Below are some records; state how many of their lines contain the word "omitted", and add nothing.

--- The data Enclosed Below ---

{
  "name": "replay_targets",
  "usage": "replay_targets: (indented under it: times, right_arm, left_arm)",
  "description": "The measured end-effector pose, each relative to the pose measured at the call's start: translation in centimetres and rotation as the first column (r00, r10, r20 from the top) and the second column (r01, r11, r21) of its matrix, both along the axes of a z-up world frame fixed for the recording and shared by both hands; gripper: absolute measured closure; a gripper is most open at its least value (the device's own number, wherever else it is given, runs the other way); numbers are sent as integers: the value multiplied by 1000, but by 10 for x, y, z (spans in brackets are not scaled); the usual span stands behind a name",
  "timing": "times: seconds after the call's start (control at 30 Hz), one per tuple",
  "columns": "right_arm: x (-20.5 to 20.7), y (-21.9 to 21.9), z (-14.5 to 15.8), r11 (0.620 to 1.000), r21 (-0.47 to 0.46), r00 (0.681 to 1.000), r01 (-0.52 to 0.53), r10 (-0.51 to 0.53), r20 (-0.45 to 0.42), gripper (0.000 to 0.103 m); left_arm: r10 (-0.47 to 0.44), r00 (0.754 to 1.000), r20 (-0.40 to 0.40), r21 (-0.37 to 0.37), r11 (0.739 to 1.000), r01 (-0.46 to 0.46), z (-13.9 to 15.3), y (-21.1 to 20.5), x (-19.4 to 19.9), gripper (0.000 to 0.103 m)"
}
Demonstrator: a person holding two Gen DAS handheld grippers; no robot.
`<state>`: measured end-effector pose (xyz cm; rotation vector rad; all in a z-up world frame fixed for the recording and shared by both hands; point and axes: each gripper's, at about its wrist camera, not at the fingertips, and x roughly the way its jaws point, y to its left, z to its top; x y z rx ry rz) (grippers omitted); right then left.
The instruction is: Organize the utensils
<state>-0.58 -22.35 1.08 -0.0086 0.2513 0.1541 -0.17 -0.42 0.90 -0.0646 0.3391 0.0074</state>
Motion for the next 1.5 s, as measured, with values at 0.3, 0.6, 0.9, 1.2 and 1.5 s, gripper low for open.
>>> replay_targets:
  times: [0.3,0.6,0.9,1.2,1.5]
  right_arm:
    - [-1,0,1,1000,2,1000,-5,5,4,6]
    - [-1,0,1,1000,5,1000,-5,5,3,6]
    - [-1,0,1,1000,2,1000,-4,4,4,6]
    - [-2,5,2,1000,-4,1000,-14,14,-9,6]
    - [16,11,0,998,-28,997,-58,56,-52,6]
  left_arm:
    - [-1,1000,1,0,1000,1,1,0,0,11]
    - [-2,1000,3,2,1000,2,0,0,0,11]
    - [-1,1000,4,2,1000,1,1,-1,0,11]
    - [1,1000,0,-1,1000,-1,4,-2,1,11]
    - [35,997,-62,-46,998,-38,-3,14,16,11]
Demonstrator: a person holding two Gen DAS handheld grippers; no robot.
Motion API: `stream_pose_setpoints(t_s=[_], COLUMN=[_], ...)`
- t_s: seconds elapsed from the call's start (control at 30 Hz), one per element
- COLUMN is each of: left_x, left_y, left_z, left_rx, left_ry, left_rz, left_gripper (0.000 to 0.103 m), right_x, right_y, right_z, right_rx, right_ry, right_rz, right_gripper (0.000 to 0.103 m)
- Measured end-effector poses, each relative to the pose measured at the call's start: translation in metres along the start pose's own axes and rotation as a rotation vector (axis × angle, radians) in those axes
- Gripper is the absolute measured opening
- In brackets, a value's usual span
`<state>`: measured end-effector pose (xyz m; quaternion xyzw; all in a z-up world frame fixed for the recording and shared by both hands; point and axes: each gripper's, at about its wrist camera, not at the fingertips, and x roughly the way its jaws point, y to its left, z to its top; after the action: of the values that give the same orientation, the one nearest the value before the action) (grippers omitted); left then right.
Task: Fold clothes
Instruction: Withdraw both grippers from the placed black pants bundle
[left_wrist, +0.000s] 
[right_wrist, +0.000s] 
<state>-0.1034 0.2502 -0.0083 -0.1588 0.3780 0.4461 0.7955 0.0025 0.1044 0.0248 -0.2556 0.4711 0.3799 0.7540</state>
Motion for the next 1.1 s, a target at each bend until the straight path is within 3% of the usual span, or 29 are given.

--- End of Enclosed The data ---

Task result:
2